I protagonisti della rivolta
Giovanni da Procida fu l’anima diplomatica della rivoluzione: medico, educatore di Manfredi e grande tessitore di alleanze, fu uno degli artefici della chiamata a Pietro III. Alaimo da Lentini, signore di Ficarra, giocò un ruolo militare fondamentale, così come Palmiero Abate e Gualtiero di Caltagirone. Ruggero Mastrangelo, palermitano, è ricordato come uno dei primi capi popolari della rivolta. Tra le figure femminili spicca Macalda di Scaletta, nobile colta e coraggiosa, che partecipò attivamente alle trame politiche dell’epoca, arrivando persino a cercare influenza sul re aragonese.
Macalda di Scaletta
Macalda, la ribelle di Sicilia
Macalda di Scaletta, conosciuta anche come Macalda di Lamagna, è una delle figure più affascinanti e controverse della Sicilia medievale.
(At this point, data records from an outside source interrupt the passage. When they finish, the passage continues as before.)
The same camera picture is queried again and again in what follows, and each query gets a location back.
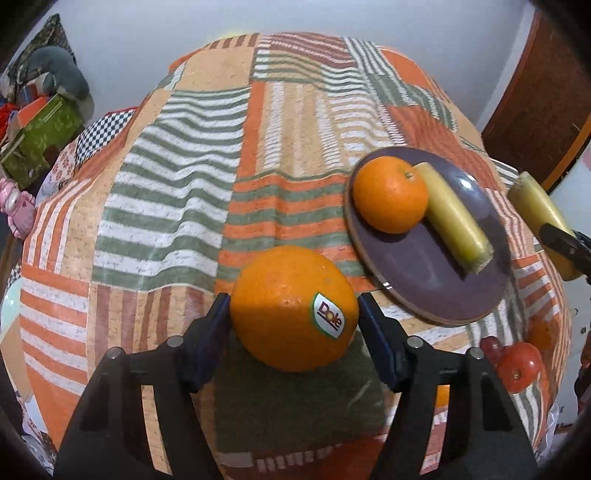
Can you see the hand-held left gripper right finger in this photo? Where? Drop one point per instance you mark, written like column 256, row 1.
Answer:
column 375, row 333

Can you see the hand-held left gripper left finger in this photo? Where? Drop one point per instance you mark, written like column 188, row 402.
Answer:
column 216, row 325

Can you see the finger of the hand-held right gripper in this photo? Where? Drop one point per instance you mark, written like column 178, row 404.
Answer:
column 565, row 242

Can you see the yellow banana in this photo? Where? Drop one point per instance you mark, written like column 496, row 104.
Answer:
column 535, row 203
column 455, row 219

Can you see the purple round plate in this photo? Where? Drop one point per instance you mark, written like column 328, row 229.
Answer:
column 415, row 277

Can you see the large orange with sticker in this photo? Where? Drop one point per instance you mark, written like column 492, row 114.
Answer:
column 286, row 304

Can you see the small orange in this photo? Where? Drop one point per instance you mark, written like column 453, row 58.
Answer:
column 541, row 333
column 442, row 396

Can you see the dark red plum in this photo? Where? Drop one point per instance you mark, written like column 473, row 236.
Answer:
column 490, row 348

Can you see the red tomato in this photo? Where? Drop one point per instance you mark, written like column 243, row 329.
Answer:
column 519, row 367

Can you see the orange without sticker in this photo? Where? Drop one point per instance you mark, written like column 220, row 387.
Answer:
column 388, row 196

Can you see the brown wooden door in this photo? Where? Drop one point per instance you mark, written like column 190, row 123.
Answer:
column 540, row 101

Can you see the striped patchwork tablecloth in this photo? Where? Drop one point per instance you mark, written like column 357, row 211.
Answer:
column 184, row 184

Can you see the black white checkered cloth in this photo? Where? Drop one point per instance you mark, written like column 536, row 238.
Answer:
column 101, row 131

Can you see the pink toy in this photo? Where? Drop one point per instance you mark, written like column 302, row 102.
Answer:
column 16, row 207

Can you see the green patterned box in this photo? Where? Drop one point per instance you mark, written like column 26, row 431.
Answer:
column 41, row 134

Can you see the grey plush cushion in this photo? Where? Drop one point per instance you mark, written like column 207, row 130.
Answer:
column 60, row 69

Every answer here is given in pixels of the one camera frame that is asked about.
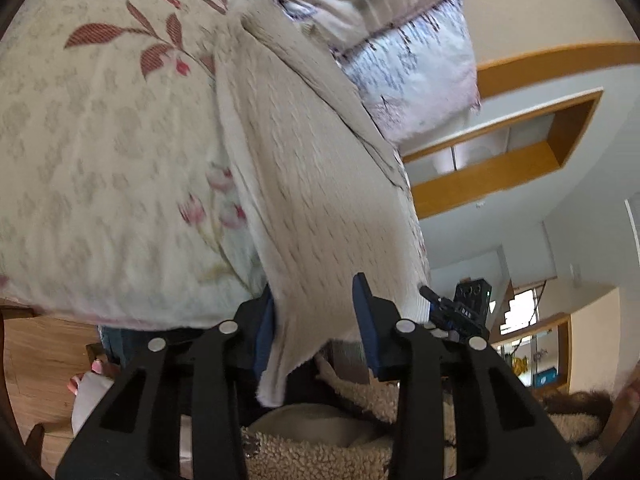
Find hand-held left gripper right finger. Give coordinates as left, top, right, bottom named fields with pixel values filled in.
left=352, top=273, right=584, bottom=480

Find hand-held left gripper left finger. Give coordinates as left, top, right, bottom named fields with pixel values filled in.
left=55, top=287, right=277, bottom=480

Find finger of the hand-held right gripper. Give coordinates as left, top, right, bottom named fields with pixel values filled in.
left=419, top=286, right=455, bottom=328

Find white knit sweater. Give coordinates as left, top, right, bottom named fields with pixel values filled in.
left=214, top=0, right=432, bottom=407

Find person's right forearm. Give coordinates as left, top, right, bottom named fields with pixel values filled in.
left=597, top=360, right=640, bottom=453

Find wooden framed window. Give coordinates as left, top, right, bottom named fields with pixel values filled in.
left=492, top=284, right=573, bottom=395

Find beige fleece jacket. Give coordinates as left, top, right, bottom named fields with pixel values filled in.
left=240, top=340, right=617, bottom=480

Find blue jeans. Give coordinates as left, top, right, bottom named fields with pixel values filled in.
left=97, top=325, right=166, bottom=368

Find floral bed quilt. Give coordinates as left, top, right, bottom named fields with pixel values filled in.
left=0, top=0, right=281, bottom=332

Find wooden ceiling trim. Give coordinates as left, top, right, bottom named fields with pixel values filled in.
left=475, top=41, right=640, bottom=101

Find purple printed pillow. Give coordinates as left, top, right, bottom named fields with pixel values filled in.
left=235, top=0, right=482, bottom=147

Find wooden door frame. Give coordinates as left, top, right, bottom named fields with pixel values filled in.
left=400, top=88, right=604, bottom=221

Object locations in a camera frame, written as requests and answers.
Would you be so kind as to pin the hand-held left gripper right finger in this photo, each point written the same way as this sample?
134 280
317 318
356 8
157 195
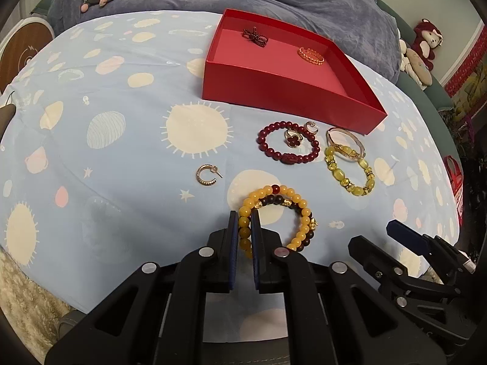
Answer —
256 253

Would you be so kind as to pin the beige rug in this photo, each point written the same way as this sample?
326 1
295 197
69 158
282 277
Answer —
26 296

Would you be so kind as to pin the red jewelry box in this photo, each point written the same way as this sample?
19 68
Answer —
266 80

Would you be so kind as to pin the beige plush toy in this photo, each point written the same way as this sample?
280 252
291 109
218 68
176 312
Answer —
416 68

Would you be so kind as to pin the light blue planet-print sheet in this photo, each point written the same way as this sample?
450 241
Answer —
114 159

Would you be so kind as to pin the red monkey plush toy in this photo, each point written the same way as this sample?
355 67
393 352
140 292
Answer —
422 42

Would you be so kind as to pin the potted plant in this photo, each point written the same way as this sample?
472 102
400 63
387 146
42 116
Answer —
462 133

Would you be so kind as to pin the green sofa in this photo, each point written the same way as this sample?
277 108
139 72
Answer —
430 102

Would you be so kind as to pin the red bag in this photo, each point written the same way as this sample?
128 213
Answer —
454 182

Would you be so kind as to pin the red and yellow wall poster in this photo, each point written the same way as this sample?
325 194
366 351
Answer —
468 83

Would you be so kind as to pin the dark purple beaded ornament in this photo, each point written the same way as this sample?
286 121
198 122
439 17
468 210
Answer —
255 37

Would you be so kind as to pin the round white and wood appliance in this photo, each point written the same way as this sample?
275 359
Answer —
23 53

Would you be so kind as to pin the gold bangle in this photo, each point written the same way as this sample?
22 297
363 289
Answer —
352 154

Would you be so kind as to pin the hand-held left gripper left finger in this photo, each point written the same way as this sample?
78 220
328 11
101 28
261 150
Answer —
233 253

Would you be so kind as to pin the gold hoop earring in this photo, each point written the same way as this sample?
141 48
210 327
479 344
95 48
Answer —
198 176
312 124

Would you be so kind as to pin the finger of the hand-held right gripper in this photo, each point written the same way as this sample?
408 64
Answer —
405 234
371 256

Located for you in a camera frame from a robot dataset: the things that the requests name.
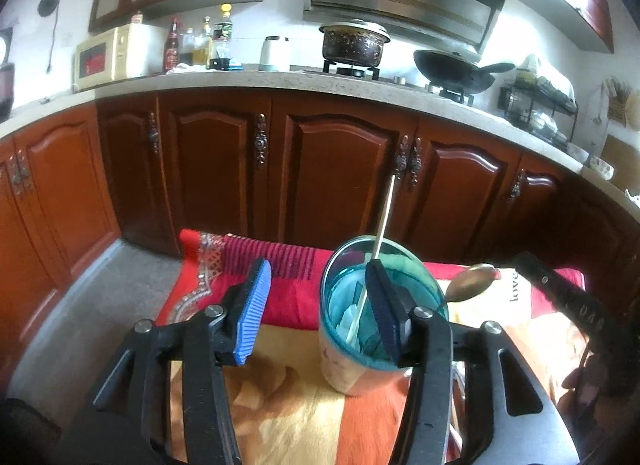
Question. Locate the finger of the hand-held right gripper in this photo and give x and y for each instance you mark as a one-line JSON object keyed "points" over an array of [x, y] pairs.
{"points": [[560, 292]]}

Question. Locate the black dish rack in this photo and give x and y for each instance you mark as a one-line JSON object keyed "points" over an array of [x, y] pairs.
{"points": [[542, 110]]}

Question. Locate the teal glass cup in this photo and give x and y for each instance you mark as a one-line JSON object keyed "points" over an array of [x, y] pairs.
{"points": [[345, 360]]}

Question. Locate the dark kitchen appliance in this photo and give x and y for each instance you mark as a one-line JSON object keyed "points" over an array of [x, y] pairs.
{"points": [[5, 85]]}

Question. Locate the dark cooking pot with lid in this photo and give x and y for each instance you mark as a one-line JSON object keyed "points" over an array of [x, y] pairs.
{"points": [[352, 45]]}

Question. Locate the black wok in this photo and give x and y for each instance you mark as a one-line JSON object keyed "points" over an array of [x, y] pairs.
{"points": [[450, 70]]}

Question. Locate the red orange printed blanket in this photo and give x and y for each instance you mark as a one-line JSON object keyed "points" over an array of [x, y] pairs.
{"points": [[280, 395]]}

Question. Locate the dark red label bottle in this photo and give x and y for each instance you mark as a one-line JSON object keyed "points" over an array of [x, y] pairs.
{"points": [[171, 52]]}

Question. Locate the small jar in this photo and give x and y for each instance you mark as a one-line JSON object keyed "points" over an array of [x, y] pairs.
{"points": [[137, 19]]}

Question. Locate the brass metal spoon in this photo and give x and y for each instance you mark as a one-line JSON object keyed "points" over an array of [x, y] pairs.
{"points": [[470, 285]]}

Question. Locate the cream microwave oven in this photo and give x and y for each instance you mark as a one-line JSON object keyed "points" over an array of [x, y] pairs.
{"points": [[100, 62]]}

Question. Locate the yellow cap bottle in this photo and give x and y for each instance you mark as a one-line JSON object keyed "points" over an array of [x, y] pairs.
{"points": [[223, 35]]}

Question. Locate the red wooden base cabinet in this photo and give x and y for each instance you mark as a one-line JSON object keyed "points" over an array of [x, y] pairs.
{"points": [[325, 160]]}

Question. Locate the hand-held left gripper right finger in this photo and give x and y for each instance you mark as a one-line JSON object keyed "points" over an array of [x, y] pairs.
{"points": [[387, 315]]}

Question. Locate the patterned ceramic bowl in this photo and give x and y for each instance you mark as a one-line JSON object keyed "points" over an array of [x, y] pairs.
{"points": [[601, 168]]}

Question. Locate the gas stove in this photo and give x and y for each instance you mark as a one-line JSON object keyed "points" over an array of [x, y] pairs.
{"points": [[350, 71]]}

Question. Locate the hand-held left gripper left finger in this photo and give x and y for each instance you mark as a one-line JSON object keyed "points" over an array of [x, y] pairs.
{"points": [[252, 315]]}

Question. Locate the wooden cutting board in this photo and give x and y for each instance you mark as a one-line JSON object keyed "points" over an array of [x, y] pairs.
{"points": [[622, 160]]}

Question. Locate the white electric kettle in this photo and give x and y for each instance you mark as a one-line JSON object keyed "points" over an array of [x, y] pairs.
{"points": [[274, 55]]}

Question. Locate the person's right hand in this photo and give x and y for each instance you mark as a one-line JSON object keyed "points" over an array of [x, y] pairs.
{"points": [[575, 379]]}

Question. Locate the cooking oil bottle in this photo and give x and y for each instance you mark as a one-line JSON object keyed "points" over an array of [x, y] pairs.
{"points": [[202, 47]]}

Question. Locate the wall chopstick holder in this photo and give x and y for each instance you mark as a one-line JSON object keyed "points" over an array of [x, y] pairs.
{"points": [[619, 102]]}

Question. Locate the pale wooden chopstick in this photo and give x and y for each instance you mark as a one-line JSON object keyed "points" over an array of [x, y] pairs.
{"points": [[382, 230]]}

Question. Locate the small clear bottle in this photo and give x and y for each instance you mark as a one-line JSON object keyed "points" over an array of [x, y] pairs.
{"points": [[186, 47]]}

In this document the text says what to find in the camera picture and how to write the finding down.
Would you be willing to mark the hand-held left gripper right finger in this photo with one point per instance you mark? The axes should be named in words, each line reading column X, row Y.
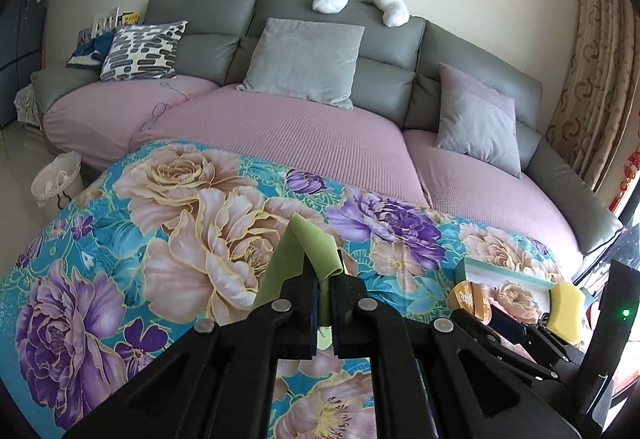
column 342, row 314

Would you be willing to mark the grey and purple pillow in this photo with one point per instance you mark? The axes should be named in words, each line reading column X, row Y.
column 475, row 129

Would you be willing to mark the floral tablecloth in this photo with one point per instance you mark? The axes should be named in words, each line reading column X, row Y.
column 100, row 269

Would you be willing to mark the row of books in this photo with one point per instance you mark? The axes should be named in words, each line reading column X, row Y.
column 110, row 21

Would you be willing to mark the blue cabinet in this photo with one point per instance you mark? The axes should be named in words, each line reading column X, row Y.
column 20, row 54

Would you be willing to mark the white waste basket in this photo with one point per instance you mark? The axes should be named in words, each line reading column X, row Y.
column 57, row 179

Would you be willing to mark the beige patterned curtain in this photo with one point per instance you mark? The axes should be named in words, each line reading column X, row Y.
column 595, row 69

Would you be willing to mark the yellow sponge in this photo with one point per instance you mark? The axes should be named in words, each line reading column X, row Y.
column 567, row 309

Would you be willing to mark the orange-yellow roll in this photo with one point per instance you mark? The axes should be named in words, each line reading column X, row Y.
column 467, row 301

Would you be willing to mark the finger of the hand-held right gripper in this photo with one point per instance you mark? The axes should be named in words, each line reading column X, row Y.
column 510, row 326
column 505, row 349

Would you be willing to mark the grey sofa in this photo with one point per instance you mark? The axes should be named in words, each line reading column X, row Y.
column 300, row 4

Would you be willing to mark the black white patterned pillow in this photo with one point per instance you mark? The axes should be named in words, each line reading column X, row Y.
column 142, row 51

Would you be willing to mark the teal cardboard tray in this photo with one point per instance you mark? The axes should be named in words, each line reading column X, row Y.
column 480, row 269

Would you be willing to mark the purple sofa seat cover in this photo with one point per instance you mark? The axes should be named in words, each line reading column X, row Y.
column 300, row 134

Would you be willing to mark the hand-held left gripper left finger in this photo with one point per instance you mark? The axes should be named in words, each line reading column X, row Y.
column 310, row 314

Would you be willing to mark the red hanging decoration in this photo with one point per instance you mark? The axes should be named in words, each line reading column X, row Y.
column 627, row 189

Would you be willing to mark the plain grey pillow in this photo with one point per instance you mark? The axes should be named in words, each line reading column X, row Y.
column 305, row 59

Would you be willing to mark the dark blue cloth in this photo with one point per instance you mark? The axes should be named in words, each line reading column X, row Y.
column 92, row 49

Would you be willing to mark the green cloth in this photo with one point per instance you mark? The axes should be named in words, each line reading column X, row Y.
column 315, row 249

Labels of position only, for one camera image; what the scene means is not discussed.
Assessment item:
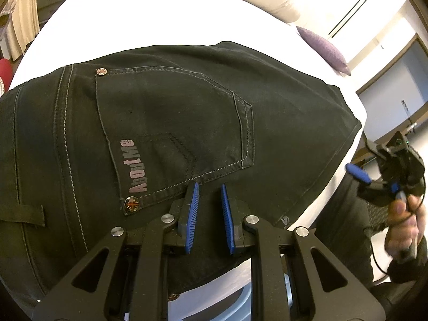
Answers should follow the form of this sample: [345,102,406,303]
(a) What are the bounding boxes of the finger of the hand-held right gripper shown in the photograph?
[389,183,409,203]
[345,163,390,205]

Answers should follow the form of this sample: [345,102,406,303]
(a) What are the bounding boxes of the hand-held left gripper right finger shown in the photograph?
[219,183,387,321]

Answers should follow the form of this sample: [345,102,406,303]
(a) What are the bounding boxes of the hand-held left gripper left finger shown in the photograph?
[32,182,201,321]

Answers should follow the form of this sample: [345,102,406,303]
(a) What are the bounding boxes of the black denim pants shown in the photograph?
[0,41,362,311]

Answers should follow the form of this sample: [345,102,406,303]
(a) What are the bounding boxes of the person's right hand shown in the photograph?
[384,194,425,259]

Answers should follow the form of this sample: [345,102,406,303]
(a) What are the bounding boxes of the person's dark clothing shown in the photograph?
[312,174,428,321]

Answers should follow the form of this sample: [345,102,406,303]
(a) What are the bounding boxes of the grey room door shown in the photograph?
[356,33,428,144]

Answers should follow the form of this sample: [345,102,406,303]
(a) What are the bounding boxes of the purple pillow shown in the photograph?
[296,26,351,76]

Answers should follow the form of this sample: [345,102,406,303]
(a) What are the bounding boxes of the white wardrobe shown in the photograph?
[294,0,418,69]

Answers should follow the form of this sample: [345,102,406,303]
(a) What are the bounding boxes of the bed with white sheet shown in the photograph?
[7,0,368,321]

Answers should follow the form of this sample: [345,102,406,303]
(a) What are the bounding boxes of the red round object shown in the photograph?
[0,58,14,95]

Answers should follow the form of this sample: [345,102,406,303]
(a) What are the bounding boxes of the beige curtain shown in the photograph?
[7,0,94,62]

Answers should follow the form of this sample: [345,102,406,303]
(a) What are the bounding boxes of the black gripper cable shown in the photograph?
[370,226,393,276]
Vissuta nel XIII secolo, in un tempo dominato da uomini e guerre, seppe imporsi con intelligenza, ambizione e coraggio, diventando protagonista in uno dei momenti più drammatici della storia isolana: i Vespri Siciliani. Nata in una famiglia aristocratica, Macalda sposò Alaimo da Lentini, tra i protagonisti della rivolta contro i francesi. Il matrimonio le aprì le porte del potere, ma non fu mai un’ombra del marito. Fu lei, infatti, a distinguersi per lucidità politica, spirito combattivo e una spiccata audacia personale, qualità che all’epoca erano tutt’altro che comuni – soprattutto in una donna. Durante la rivolta del 1282, Macalda non rimase ai margini: prese parte attivamente alla vita politica e militare, muovendosi con abilità tra le fazioni e i giochi di potere. In un primo momento si trovava nell’ambiente angioino, ma in seguito fu accolta alla corte di Pietro III d’Aragona, dove si fece notare per il suo carisma. Secondo alcune cronache, arrivò persino a tentare di sedurre il re aragonese, nel tentativo di guadagnare ulteriore influenza. Un gesto che fece scandalo – non solo per l’audacia, ma perché rompeva completamente gli schemi dell’epoca. Ma Macalda non era solo strategia e ambizione: era anche una donna colta e fuori dal suo tempo. Si racconta che sapesse giocare a scacchi, un’arte riservata quasi esclusivamente agli uomini. Durante la sua prigionia a Messina, fu solita sfidare il giovane Iusuf ibn Abd Allah, figlio del sultano di Tunisi, anch’egli prigioniero. Quelle partite tra una nobildonna siciliana e un principe musulmano sono diventate leggendarie, simbolo di raffinatezza intellettuale. Purtroppo, la sua parabola si concluse tragicamente. Dopo la morte del marito, ormai caduto in disgrazia, Macalda fu arrestata e rinchiusa nel castello di Matagrifone, oggi ridotto a rudere a Messina. Morì in prigione, in circostanze oscure, dimenticata da molti.